There is no specific provision for a tax charge to claw back all or part of the relief already given if a member withdraws any capital from the LLP within five years of the time that their contribution was calculated for loss relief purposes. The ‘discovery’ rules of S29 Taxes Management Act 1970 (assessment where loss of tax discovered) should be used to go back and restrict the original amount of relief given.

Financial cost of contributions not borne by partner

Amounts are excluded from being capital contributions in two further situations:

  • where the partner takes out a loan to finance a contribution, and the loan is on limited or non-recourse terms (for the meaning of `non-recourse terms’ see BIM82655), or the cost of repaying the loan is or may be borne, assumed or released by someone else, or the partner’s loan repayment costs over any period of five years are less than they would be on arm’s length commercial terms,
  • where arrangements are made so that the financial cost to the partner of making the contribution can be reimbursed by someone else.
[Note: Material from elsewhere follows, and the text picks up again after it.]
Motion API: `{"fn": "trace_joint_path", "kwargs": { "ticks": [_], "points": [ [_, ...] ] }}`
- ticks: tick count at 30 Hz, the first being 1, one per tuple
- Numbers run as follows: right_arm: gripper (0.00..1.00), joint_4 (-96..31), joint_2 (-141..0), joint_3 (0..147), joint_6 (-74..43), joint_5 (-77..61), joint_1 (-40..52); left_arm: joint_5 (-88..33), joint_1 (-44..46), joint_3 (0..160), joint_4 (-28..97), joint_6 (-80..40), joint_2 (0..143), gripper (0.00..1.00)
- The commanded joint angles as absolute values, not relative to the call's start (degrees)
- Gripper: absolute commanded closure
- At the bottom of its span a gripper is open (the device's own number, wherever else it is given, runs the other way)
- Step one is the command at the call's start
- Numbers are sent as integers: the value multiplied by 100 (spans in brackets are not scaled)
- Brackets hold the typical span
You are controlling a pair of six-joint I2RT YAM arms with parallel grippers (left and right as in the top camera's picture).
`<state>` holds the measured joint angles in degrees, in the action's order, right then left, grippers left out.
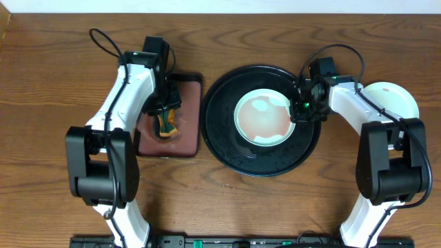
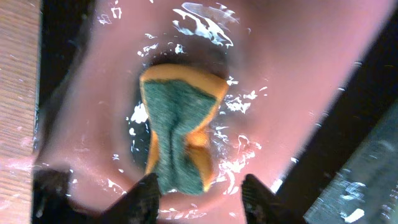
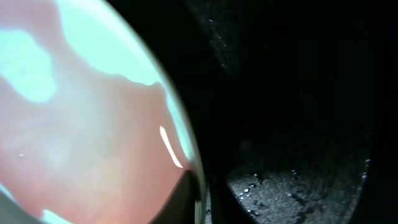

Further guidance on amounts excluded in these situations is at BIM82655 onwards.

LLP member’s liability on a winding-up

A member’s liability on a winding-up is the amount which:

  1. the individual is liable to contribute to the assets of the LLP in the event of it being wound up, and
  2. the individual remains liable to contribute for a period of at least five years beginning with the time at which the amount of the individual’s contribution is being calculated (or until it is wound up, if that happens before the end of that period).

All LLP members act as agents of the LLP and are not personally liable for its debts. If the LLP becomes insolvent the members’ liability is limited to their investment in the LLP and they cannot be required to contribute to any shortfall out of their private assets. Their position is similar to that of company shareholders.

However, although LLP members are not personally liable under the LLP Act for the debts of the LLP, and are not required by law to contribute to any shortfall out of their private assets, they may have accepted such liability under the terms of an agreement.

Basing the restriction on the amount of the member’s liability on a winding-up, if that is greater than the amount subscribed by the member, was exploited by schemes which accredited to members unrealistically high liabilities in a winding-up, that in practice were never likely to materialise. The restrictions for losses sustained by non-active members of LLPs and by non-active general partners do not therefore adopt this approach, see BIM82640.

Contributions to meet negligence claims

Where a member of a LLP makes a capital contribution to a partnership in order to meet a liability for negligence for which they are personally responsible, that amount is to be taken into account in determining the amount of their capital contribution to the LLP. That member is entitled, provided the conditions for the relief are otherwise met, to relief up to a maximum of the amount of their additional contribution under either the normal sideways loss relief provisions, or under the post-cessation expenditure rules if they have left the LLP or the LLP has ceased business.

Undrawn profits

The undrawn profits of a member of a LLP cannot normally be added to their subscribed capital. This is because, subject to any agreement between them, a member’s undrawn profit is normally regarded as a debt of the LLP. This means that the member ranks, for that sum, alongside the other creditors in the event of liquidation. If however the terms of the agreement between the members specifically provide that the undrawn profit stands as part of a member’s capital contribution and that agreement is unconditional then that amount is added to the contribution of capital above.

Members’ guarantees

Guarantees given by members in respect of money borrowed by the LLP do not count as the contribution of capital.

Members’ loans to the LLP

Loans made by members to the LLP do not count as the contribution of capital.